Rising Appalachia takes the stage Jan. 17 at the Safety Harbor Art and Music Center.

SAFETY HARBOR — Rising Appalachia will perform Friday, Jan. 17, 6 and 8:30 p.m., at the Safety Harbor Art and Music Center, 706 Second St. N., Safety Harbor.

Tickets are $35 at the door. Both shows are sold out according to the venue. Visit www.safetyharborartandmusiccenter.com.

Lead by multi-instrumentalist sisters Leah and Chloe Smith, the folk music group Rising Appalachia has established an international fan base due to relentless touring, tireless activism, and no small degree of stubborn independence. In 2019, they released “Leylines,” their newest album that sees them fusing multiple global music influences with their own southern roots. The result, produced by Joe Henry, brings together an eclectic assortment of sounds including banjo, West African n'goni, and Irish fiddle. The sisters are joined by longtime band members David Brown on stand-up bass and baritone guitar; and Biko Casini on percussion. The band welcomes new members Arouna Diarra on percussion and Duncan Wickel on fiddle and cello.

“As far as recording goes, we’re open creatively, but we’ve often preferred elements of live recording,” Leah said in a press release promoting the new album. “I mean, we’re folk musicians at our core. The experience of playing music together in one room, looking at each other, is the bedrock of what we do and how we’ve grown up with music. I think Joe very much felt that way as well. He was very clear at the beginning that he was going to encourage us to have as many elements of a live recording as possible.”

Although Leah and Chloe Smith consider their voices as their primary instrument, Leah also plays banjo and bodhran on the album, while Chloe plays guitar, fiddle, and banjo. The sonic textures of contrasting cultures are woven into “Leylines,” enhancing the stunning blend of folk, world, and urban music that has become Rising Appalachia’s calling card.

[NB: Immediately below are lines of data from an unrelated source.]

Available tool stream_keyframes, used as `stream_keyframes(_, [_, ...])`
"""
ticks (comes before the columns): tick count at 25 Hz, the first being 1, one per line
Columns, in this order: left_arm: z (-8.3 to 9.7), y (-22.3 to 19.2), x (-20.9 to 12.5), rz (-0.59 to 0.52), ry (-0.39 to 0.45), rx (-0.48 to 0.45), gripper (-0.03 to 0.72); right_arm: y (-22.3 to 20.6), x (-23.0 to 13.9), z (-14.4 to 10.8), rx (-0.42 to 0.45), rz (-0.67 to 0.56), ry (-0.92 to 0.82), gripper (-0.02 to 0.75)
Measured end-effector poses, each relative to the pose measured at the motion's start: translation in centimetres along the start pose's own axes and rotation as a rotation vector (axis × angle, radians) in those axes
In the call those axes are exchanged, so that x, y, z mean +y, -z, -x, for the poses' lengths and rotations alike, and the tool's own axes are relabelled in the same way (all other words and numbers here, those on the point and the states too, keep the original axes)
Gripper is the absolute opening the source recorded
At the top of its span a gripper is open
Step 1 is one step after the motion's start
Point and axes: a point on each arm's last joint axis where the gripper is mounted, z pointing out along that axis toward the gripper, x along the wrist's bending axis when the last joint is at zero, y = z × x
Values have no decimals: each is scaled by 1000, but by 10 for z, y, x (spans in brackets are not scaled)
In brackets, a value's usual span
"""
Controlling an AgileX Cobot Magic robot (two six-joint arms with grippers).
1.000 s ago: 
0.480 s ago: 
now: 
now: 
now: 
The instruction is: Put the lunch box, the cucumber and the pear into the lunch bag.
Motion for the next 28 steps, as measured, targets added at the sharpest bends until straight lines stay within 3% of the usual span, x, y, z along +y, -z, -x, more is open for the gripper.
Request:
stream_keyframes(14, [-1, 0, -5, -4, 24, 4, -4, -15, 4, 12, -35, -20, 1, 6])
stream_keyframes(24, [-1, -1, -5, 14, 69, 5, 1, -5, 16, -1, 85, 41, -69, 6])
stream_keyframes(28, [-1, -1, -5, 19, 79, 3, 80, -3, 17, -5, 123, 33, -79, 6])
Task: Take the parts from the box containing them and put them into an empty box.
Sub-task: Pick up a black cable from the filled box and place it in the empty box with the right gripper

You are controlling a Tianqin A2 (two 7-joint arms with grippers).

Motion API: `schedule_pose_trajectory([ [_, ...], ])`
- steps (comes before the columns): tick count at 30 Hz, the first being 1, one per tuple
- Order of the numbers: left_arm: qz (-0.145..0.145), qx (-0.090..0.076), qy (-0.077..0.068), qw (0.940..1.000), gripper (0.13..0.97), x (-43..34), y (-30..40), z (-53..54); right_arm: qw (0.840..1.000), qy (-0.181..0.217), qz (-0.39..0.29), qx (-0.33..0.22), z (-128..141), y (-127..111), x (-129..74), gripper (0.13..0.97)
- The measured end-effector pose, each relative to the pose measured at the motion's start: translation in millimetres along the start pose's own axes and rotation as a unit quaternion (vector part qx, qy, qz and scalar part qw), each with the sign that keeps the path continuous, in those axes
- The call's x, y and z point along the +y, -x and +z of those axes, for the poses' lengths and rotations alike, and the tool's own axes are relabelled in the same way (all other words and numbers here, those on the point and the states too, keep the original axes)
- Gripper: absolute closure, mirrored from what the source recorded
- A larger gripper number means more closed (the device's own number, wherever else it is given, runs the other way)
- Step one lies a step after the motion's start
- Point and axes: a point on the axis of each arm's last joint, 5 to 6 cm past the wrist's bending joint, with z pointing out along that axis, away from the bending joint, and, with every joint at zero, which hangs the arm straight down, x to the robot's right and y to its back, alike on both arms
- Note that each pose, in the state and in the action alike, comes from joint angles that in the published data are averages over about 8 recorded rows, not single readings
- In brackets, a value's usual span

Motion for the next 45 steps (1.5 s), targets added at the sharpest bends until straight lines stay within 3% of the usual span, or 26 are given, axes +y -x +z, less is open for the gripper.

“Our songwriting ties into those traditions as well,” Chloe said. “With some of our original songs, it’s a reflection of the times. We’re folk singers and we consider this a folk album, so there’s a lot in there. There’s word of politics, of being women in the music industry, as well as a lot about our lives on the road.”

Special guests on “Leylines” include folk hero Ani DiFranco, soulful songwriter Trevor Hall, and jazz trumpeter Maurice Turner. The album title alludes to the concept of invisible lines believed to stretch around the world between sacred spaces, bonded by a spiritual and magnetic presence. That deep sense of connection is key to understanding Rising Appalachia as a whole.

“Rising Appalachia has come out of this idea that we can take these traditions of southern music — that we’ve been born and raised with — and we can rise out of them, creating all these different bridges between cultures and stories to make them feel alive.” Leah explained. “Our music has its foundation in heritage and tradition, but we’re creating a music that also feels reflective of the times right now. That’s always been our work.”